In the Huttinger household, everyone sticks to safe topics–sports, tennis, fishing. As a result, Sarah hasn’t been able to explore or understand those things she felt were missing from her connection to her family. The yarn unfolds as Sarah’s emotional journey to find her voice, but it’s not a funny or poignant journey for us viewers.

The most sympathetic ear belongs to Sarah’s mother’s mother, Katharine, who detests the moniker of “Grandma.” MacLaine plays her as a former movie star stuck in Pasadena’s stolid community. We get the feeling that she has survived in this milieu because of her rebellious nature and reckless humor. Katharine doesn’t want to hurt her son-in-law’s feelings, and she doesn’t want to tell the whole story of what happened between herself, her daughter, and their common lover.

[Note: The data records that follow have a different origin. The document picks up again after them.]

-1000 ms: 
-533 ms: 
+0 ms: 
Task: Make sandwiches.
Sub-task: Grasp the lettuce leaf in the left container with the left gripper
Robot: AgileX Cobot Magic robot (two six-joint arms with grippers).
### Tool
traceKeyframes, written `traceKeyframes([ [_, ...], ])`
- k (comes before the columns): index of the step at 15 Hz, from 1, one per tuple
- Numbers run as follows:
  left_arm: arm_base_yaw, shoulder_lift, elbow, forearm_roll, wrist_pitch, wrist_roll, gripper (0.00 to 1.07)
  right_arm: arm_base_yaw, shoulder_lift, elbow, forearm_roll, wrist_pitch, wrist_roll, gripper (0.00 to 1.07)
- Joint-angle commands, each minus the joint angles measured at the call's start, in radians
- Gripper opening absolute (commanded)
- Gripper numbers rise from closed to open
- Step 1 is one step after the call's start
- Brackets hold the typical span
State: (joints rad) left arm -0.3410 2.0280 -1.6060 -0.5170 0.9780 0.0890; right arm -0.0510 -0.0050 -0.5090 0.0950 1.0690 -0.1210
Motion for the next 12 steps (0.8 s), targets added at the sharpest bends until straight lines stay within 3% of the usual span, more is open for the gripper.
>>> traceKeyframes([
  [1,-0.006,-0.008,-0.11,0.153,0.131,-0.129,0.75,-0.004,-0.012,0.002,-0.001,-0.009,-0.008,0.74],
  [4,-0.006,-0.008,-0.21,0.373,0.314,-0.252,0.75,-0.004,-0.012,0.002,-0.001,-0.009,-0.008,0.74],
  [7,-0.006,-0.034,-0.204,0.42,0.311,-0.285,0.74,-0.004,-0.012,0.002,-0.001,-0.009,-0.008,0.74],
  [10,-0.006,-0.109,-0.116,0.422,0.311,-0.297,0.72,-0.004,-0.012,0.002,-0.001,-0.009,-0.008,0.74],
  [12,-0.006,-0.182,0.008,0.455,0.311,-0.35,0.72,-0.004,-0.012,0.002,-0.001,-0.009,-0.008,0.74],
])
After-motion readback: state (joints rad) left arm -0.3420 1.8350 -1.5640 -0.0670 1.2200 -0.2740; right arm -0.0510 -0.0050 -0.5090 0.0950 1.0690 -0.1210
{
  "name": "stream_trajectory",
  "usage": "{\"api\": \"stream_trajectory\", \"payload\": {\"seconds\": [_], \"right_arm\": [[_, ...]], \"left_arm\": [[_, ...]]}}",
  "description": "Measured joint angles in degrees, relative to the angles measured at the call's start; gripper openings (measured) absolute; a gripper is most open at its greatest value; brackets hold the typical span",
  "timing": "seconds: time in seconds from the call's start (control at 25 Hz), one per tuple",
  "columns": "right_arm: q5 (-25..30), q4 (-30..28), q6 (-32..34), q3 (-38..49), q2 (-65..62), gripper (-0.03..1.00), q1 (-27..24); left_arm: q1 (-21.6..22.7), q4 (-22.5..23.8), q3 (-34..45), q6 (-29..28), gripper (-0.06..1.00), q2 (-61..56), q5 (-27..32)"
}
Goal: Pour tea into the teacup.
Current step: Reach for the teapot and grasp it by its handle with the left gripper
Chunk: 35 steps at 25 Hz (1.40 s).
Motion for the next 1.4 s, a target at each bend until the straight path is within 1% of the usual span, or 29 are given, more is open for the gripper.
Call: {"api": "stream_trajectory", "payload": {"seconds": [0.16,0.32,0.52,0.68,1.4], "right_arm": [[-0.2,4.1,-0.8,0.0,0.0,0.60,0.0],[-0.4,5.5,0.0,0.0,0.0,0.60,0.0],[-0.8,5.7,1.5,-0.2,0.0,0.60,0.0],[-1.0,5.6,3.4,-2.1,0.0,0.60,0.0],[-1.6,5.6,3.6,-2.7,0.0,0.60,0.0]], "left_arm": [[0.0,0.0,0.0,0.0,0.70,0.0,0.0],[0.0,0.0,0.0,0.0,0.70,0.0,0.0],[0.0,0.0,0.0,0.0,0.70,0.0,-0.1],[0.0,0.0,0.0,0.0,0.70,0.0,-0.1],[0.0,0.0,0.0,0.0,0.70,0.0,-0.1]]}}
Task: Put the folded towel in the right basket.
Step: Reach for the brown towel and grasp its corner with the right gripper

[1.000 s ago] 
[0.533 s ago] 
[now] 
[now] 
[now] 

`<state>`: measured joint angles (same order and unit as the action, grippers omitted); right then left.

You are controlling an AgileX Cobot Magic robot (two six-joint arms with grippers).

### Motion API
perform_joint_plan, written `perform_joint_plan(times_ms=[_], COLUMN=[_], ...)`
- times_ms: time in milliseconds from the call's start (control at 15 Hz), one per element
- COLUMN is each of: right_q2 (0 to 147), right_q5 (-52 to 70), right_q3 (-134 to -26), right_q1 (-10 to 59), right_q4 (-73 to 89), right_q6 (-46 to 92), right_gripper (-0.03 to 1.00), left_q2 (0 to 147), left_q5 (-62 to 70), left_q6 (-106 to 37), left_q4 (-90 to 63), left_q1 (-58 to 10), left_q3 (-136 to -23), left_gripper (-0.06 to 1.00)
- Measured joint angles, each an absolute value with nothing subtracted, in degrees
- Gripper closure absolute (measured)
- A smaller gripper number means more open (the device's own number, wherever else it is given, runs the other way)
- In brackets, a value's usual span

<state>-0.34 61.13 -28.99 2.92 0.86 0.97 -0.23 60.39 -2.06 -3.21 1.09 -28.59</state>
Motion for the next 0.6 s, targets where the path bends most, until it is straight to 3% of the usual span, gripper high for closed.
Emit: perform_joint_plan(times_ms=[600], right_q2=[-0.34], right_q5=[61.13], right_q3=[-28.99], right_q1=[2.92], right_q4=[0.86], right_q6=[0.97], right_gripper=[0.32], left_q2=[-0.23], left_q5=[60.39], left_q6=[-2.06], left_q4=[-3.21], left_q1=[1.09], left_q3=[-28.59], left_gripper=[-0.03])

Matters get more complicated, when Sarah learns through her Aunt that this young man was a classmate and best friend of the author of the novel, “The Graduate.” Sarah is shocked, because she has never heard this story about her mother. She always imagined her mother as a nice, sweet homemaker. The idea that she was feeling trapped, exactly what Sarah’s now feeling, is astonishing to her. Like mother like daughter Did Sarah’s mother run away to escape boredom or was it simply a romantic tryst

To decipher the puzzle of her lineage, Sarah sets off on a treasure hunt, to find the man who may be the missing piece of her life. At the heart of Sarah’s conflict is her fear that somehow a chance for any adventure in her life will end with marriage. When she finally encounters the man her mother ran off to meet in Baja California, she too comes under his spell.

Beau represents adventure and excitement, the dream of a life that might be out there yet. The movie plays on the notion of three generations of women have taken this little detour through Beau-country in order to find out who they are. Debonair and a throwback to old-time movie stars, Beau (and Costner) is worldly and at the same time direct and down to earth. Looking good at middle age, and just as relaxed as he was as Joan Allen’s lover in “Upside of Anger,” Costner makes it believable that Beau could have had this effect on Sarah, her mother, and her grandmother.

“Rumor Has It” is set in 1997 to sync the timing of “The Graduate” novel and movie with the ages of the characters, but the setting is essentially contemporary Pasadena, with stops in New York and Northern California along the way.

About the Graduate

Nominated for seven Oscars and winner for Best Director, this groundbreaking social satire launched the career of Dustin Hoffman. Pulsating with the rebellious spirit of the 1960s and the landmark score by Simon and Garfunkel, the film starred Hoffman as Benjamin Braddock, Anne Bancroft as Mrs. Robinson, and Katherine Ross as her daughter, Elaine. The screenplay, by Buck Henry and Calder Willingham, was based on Charles Webb’s 1963 novel. Dramatizing the post-graduate blues of Pasadena native Benjamin, the comedy chronicles his encounters with Mrs. Robinson, the bored but attractive wife of his father’s law partner. When Benjamin falls in love with the Robinson’s beautiful daughter Elaine, Mrs. Robinson sabotages their relationship by telling Elaine of her affair with Benjamin. Undeterred, and for the first time in his life knowing exactly what he wants, Benjamin relentlessly pursues Elaine as she prepares to marry another man.